The diving wetsuit is used to protect the diver against the cold. When diving, being cold is not only uncomfortable, it is also a danger for the diver.
In the water, cooling is faster than in the air. Indeed, water has a greater heat transfer coefficient than air. The colder the water, the faster the heat loss.
The role of wetsuits is therefore twofold. It will trap the water which will heat up on contact with the diver's skin, and the suit combined with the thin amount of water will form a protective layer.
There are three types of diving suits: wetsuits, semi-dry suits and dry suits. In the case of wetsuits, water flows in and circulates. In a semi-dry suit, water enters slightly and is renewed a little, and finally in the case of a dry suit, water does not enter at all.

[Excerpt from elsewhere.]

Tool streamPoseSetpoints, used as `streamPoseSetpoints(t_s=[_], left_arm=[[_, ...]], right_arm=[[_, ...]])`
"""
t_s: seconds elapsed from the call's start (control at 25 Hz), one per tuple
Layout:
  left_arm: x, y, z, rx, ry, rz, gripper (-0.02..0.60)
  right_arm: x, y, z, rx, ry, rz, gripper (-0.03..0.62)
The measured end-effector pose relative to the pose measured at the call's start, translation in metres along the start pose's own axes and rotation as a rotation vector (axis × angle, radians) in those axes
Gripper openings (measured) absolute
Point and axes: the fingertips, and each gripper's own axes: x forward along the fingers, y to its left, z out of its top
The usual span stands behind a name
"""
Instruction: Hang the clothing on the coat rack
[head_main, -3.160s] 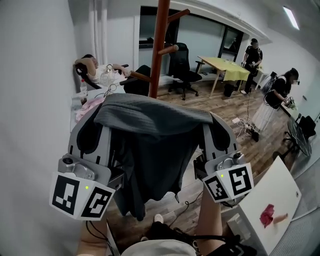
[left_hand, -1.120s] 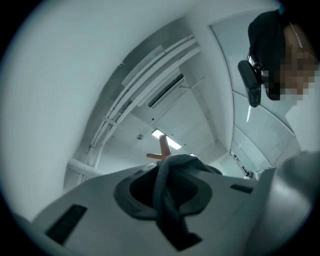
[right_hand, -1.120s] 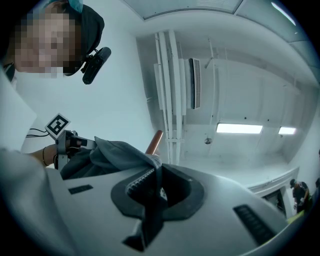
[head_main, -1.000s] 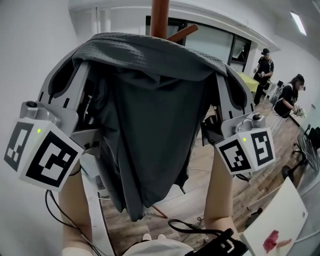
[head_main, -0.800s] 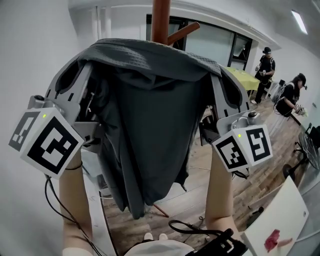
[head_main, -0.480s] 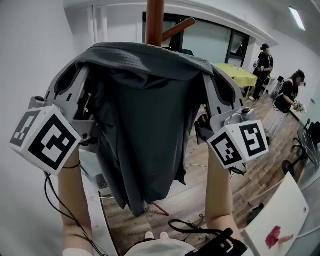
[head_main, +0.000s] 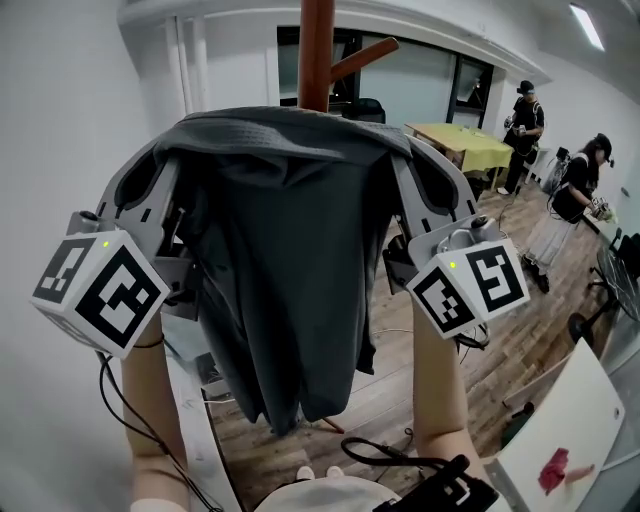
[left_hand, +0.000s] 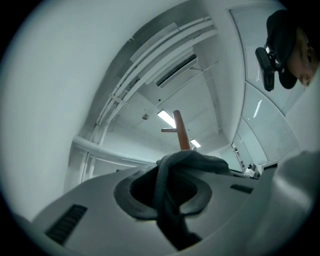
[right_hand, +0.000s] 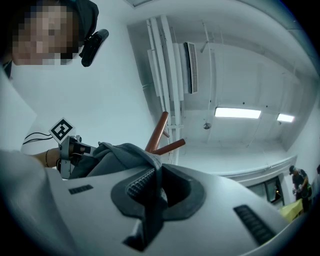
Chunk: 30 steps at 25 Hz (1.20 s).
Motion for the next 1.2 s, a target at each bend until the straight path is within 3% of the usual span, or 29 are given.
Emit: streamPoseSetpoints(t_s=[1.2], left_arm=[[0.000, -0.005, -0.058, 0.015, 0.127, -0.017, 0.055]], right_arm=[[0.004, 0.021, -0.038, 0.035, 0.046, 0.075, 0.031]])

Neoprene sleeves, which can be placed at the ankles, wrists and on the face or neck, increase thermal comfort by reducing water circulation.
Reinforcements on the elbows and knees reduce the usury of the diving wetsuit.
Another role of wetsuits is to protect the diver against possible burns, cuts and frictions from stinging animals, rocks, sand, etc. This protection is essential, especially in certain warm waters!
Diving wetsuits are basically made from neoprene which is a synthetic rubber honeycombed with gas bubbles. They are also made of fabric, which has a role of reinforcement, to solidify the neoprene foam.
Neoprene is used to isolate the diver from the cold, while allowing him to keep a great flexibility and to remain lightweight.
At the time of its manufacture, the neoprene is molded into a mattress, which is then split into slices. The raw material therefore has a fairly grippy appearance, but it is perfectly smooth at the ends of the mattress.
There are many thicknesses of diving wetsuits, it's up to you to choose the one that suits you best according to your needs!
Wetsuits less than 3mm thick are made for dives in very hot water, above 25 degrees. They can also be used as underwear.
3mm neoprene wetsuits offer good thermal protection, while allowing you to maintain great ease of movement. It can particularly be used for diving in warm waters, between 22 and 30 degrees.
For temperate waters, between 16 and 24 degrees, 5mm neoprene wetsuits are an excellent choice.
Finally, 7mm diving suits are made for dives in cold water, between 10 and 18 degrees, and offer great thermal protection to the diver. On the other hand, the freedom of movement with this type of wetsuit is less than with finer wetsuits.
When choosing the thickness of your diving wetsuit, some other factors than the water temperature should also be taken into account. Consider the time spent in the water, as well as the depth of the dive. The longer the dive, or the greater its depth, the thicker the wetsuit must be because it will crash more.
Perception of cold is also different from person to person! If you are sensitive to cold,
choose a wetsuit slightly thicker than those recommendedpreviously.